NEW YORK - U.S. stocks sank, tracking a global selloff in equities, as Russia’s threat to invade Ukraine sent investors searching for havens.
General Electric Co. and Caterpillar Inc. each plunged 1.2 percent to pace declines among large industrial shares. The Market Vectors Russia ETF tracking companies from Gazprom OAO to OAO Lukoil dropped 6.4 percent. Yandex NV, a U.S.-listed online search engine operating in Russia, slumped 10 percent. Newmont Mining Corp., the largest U.S. producer of gold, jumped 2.8 percent.
The Standard & Poor’s 500 Index fell 0.6 percent to 1,848.76 at 9:49 a.m. in New York. The gauge closed at a record on Feb. 28. The Dow Jones Industrial Average dropped 131.04 points, or 0.8 percent, to 16,190.67. Trading in S&P 500 stocks was 11 percent above the 30-day average at this time of day.
“We never know what will happen with Russia and this always makes people nervous,” said Michael Morris, head of equities at Mitsubishi UFJ Asset Management in London. “You have a president that is trying to expand Russia’s global political powers but the country may not have the capacity for this fight. It’s too soon to know what the outcome might be but I’m not at all surprised to see the markets down today.”
The tensions sent stocks tumbling around the world, with the MSCI All-Country World Index sliding 0.8 percent. Russian stocks had their biggest decline in five years and the Europe Stoxx 600 plunged 2 percent, its biggest slide in five weeks. Emerging-market stocks dropped 1.5 percent. Gold soared 2 percent and Treasuries rallied.
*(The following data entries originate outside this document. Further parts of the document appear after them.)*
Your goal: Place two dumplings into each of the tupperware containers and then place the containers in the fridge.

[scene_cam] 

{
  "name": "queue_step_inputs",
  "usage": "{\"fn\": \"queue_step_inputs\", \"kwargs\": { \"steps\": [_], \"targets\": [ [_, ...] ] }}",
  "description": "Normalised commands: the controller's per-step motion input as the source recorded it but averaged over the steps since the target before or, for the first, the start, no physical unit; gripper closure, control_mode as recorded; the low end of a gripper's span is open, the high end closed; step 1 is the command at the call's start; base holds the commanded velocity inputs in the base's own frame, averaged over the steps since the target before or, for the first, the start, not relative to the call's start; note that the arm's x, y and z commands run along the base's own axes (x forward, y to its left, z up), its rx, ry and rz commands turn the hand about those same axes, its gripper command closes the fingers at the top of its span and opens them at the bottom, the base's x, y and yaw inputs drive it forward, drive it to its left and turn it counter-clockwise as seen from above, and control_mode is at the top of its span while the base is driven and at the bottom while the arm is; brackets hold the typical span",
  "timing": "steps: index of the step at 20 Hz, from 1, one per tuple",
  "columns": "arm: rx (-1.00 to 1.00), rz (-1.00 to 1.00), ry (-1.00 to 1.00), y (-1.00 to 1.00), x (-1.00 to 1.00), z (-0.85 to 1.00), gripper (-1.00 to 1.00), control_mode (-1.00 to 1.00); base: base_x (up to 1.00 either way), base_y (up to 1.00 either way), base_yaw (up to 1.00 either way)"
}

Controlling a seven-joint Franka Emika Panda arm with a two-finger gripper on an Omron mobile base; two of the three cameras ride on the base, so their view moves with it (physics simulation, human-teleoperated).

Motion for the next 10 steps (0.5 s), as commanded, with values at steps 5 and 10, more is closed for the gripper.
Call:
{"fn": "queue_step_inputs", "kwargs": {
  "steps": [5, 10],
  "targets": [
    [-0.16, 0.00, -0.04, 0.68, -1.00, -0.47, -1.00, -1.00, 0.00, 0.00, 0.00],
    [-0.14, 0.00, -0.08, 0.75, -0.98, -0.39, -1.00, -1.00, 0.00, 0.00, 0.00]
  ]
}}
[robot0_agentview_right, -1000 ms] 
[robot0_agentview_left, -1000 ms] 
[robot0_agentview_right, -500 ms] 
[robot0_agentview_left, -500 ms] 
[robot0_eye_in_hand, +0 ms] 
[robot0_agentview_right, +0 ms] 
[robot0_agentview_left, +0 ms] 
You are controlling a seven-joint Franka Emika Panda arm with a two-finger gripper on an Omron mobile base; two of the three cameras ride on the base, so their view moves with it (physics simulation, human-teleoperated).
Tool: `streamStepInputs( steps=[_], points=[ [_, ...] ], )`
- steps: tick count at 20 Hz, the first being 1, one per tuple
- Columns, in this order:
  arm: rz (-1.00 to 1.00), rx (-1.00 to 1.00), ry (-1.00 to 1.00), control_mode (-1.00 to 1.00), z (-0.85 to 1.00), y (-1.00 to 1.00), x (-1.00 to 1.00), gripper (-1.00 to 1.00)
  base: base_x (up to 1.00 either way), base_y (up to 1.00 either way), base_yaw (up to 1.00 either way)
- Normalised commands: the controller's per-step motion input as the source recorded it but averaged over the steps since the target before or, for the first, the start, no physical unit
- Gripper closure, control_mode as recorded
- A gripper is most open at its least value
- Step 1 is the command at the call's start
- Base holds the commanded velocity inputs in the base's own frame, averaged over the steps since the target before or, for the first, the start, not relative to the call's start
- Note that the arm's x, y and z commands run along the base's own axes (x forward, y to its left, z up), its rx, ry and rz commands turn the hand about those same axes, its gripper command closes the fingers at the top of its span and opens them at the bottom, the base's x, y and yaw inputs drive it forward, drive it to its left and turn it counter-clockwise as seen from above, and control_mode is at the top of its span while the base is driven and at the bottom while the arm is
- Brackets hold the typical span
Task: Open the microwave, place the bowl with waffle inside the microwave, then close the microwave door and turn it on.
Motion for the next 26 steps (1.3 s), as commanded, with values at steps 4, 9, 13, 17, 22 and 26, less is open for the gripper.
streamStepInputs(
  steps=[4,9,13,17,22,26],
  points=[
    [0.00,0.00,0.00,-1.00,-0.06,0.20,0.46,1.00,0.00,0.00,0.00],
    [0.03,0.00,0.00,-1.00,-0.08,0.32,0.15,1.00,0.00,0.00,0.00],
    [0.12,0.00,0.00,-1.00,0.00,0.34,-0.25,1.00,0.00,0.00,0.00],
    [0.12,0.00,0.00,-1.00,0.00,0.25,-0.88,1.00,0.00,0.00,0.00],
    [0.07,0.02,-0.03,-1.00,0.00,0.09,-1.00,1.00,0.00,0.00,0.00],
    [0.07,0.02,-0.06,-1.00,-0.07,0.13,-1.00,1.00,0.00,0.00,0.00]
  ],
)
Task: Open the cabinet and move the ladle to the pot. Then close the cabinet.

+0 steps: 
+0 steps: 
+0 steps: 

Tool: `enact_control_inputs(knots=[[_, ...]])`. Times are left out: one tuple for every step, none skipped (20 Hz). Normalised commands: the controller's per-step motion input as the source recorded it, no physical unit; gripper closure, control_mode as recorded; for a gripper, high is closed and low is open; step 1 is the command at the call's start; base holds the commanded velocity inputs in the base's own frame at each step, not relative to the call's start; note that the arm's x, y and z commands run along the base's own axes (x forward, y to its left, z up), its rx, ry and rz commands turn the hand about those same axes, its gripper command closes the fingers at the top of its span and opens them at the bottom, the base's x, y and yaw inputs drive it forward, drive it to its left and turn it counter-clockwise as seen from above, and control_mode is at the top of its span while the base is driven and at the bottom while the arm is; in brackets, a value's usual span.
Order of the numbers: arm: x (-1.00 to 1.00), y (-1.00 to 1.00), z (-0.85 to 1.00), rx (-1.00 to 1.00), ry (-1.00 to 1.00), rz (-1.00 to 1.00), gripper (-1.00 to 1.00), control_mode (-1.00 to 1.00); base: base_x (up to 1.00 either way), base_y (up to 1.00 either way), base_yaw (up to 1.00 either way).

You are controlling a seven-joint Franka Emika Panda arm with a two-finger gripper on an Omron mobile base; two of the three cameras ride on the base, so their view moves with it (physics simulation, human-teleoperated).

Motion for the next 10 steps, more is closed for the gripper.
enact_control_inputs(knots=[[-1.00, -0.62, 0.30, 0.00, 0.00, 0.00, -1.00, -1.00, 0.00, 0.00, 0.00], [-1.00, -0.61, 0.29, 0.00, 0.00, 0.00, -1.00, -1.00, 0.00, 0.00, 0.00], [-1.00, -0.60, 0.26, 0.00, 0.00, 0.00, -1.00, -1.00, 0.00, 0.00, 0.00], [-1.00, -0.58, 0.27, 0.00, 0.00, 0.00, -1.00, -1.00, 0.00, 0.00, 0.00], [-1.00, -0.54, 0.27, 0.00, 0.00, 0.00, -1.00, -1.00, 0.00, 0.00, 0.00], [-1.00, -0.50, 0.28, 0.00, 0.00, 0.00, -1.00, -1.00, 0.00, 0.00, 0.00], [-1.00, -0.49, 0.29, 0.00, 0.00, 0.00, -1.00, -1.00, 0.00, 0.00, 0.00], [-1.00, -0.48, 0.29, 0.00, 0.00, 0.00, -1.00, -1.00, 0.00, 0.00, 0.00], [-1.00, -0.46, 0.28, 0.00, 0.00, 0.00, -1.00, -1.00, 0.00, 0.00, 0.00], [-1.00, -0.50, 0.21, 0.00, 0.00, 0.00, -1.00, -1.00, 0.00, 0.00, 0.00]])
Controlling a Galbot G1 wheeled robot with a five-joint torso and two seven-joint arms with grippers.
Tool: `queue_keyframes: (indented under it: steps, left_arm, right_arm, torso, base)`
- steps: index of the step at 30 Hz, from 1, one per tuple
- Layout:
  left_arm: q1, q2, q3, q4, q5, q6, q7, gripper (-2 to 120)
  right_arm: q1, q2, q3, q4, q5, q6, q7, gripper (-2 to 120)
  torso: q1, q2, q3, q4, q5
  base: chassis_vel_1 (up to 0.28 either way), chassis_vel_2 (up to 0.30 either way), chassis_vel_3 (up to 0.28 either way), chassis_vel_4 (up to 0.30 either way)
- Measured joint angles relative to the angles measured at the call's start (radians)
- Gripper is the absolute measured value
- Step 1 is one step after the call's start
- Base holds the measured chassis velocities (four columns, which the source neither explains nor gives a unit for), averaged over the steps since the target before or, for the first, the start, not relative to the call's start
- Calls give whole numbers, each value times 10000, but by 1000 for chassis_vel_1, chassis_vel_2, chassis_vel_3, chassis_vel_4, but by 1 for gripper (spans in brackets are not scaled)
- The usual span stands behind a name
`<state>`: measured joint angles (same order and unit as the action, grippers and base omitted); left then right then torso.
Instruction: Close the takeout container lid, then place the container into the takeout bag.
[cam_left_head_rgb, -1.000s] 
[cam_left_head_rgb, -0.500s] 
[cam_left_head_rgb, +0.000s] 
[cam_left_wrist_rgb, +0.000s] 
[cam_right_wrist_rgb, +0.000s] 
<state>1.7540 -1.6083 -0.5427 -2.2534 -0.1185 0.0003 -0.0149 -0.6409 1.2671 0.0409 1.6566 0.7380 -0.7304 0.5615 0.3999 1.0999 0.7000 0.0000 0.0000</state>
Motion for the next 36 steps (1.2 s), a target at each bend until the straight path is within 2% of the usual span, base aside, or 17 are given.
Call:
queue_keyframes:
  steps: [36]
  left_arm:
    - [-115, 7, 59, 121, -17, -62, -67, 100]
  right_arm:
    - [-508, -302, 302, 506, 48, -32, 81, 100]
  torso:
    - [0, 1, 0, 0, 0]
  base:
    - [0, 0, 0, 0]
Ukraine mobilized its army and called for foreign observers after Russian President Vladimir Putin got approval to use military force in Ukraine. Groups of as many as 100 Russian soldiers attacked Ukrainian army units in Crimea, where ethnic Russians comprise the majority, the border guard service said.
U.S. Secretary of State John Kerry is traveling to Kiev Monday after warning of possible sanctions against Russia. European Union foreign ministers will hold an emergency meeting today, while the Group of Seven nations suspended planning for the Group of Eight summit in Russia in June.
“The Ukraine news is troubling, but there are always global risks and short-term fluctuations because of these risks,” Karyn Cavanaugh, a market strategist at ING U.S.Investment Management in New York, said in a phone interview. Her firm oversees about $200 billion. “I see this being short-term unless it escalates. If we do see some market gyrations and volatility, it could be a buying opportunity.”
The geopolitical tension comes after the S&P 500 rose 4.3 percent in February, the most since October, to end the month at a record 1,859.45. Investors have been speculating that recent weakness in data from housing to jobs was caused by inclement weather and that the Federal Reserve will continue to support the economy.